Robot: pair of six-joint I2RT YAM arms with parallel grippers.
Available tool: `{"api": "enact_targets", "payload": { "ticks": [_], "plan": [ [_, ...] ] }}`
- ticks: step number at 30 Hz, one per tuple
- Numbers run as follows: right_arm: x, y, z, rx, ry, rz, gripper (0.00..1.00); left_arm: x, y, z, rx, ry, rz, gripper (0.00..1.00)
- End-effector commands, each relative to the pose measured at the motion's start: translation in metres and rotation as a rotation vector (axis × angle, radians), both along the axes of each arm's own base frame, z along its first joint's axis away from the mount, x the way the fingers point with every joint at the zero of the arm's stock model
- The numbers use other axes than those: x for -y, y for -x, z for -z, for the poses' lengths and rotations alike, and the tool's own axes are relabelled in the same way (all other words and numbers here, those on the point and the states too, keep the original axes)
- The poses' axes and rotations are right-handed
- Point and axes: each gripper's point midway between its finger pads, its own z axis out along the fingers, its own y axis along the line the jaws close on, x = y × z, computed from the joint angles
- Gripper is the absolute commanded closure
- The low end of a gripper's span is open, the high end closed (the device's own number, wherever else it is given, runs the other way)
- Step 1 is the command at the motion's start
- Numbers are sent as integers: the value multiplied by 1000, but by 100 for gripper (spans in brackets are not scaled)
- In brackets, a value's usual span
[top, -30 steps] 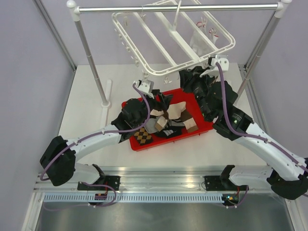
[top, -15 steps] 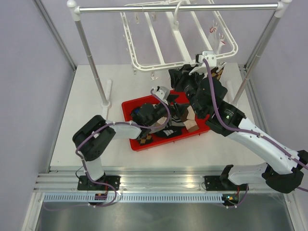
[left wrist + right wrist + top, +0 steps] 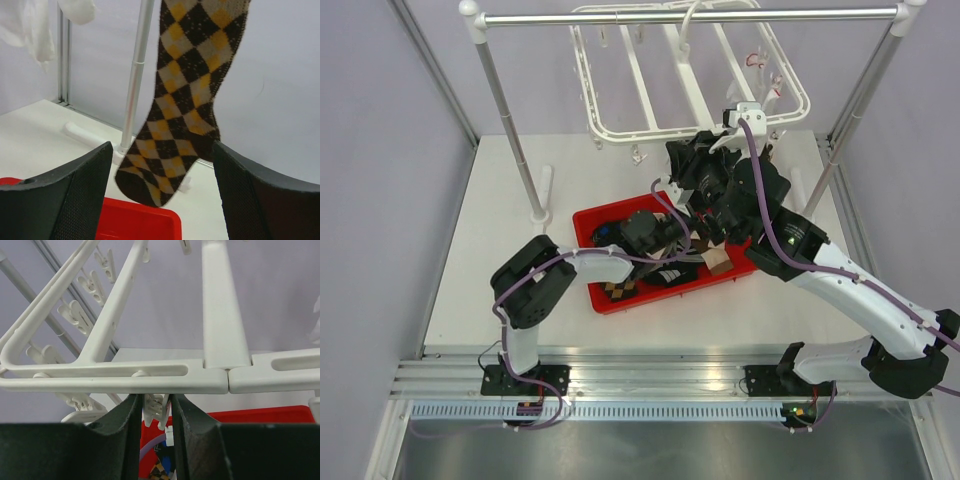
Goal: Remove the socks clipped to the hanger
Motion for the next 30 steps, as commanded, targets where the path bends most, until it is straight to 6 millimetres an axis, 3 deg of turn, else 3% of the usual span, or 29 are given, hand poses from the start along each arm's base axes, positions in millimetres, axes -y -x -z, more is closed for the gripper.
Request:
{"api": "enact_targets", "payload": {
  "ticks": [1, 5, 10, 17, 21, 30],
  "plan": [
    [2, 3, -19, 27, -40, 2, 99, -6, 0, -13, -8, 52, -17, 17],
    [3, 2, -18, 26, -32, 7, 99, -16, 6, -11, -2, 36, -16, 16],
    [6, 2, -15, 23, -25, 18, 99, -7, 16, -10, -10, 7, 26, 16],
    [7, 3, -19, 29, -28, 15, 99, 7, -9, 1, -46, -10, -50, 15],
    [5, 3, -19, 28, -25, 15, 99, 18, -16, -9, -39, 8, -43, 16],
    [5, 1, -20, 32, -18, 21, 99, 42, -12, -13, -71, 11, 13, 23]
  ]
}}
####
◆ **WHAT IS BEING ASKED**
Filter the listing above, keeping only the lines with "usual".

◆ **RESULT OF THE TASK**
- In brackets, a value's usual span
Motion for the next 30 steps, as commanded, targets where the path bends most, until it is straight to 6 millimetres an axis, 3 deg of turn, else 3% of the usual span, or 29 are given, hand poses from the start along each arm's base axes, positions in millimetres, axes -y -x -z, more is closed for the gripper.

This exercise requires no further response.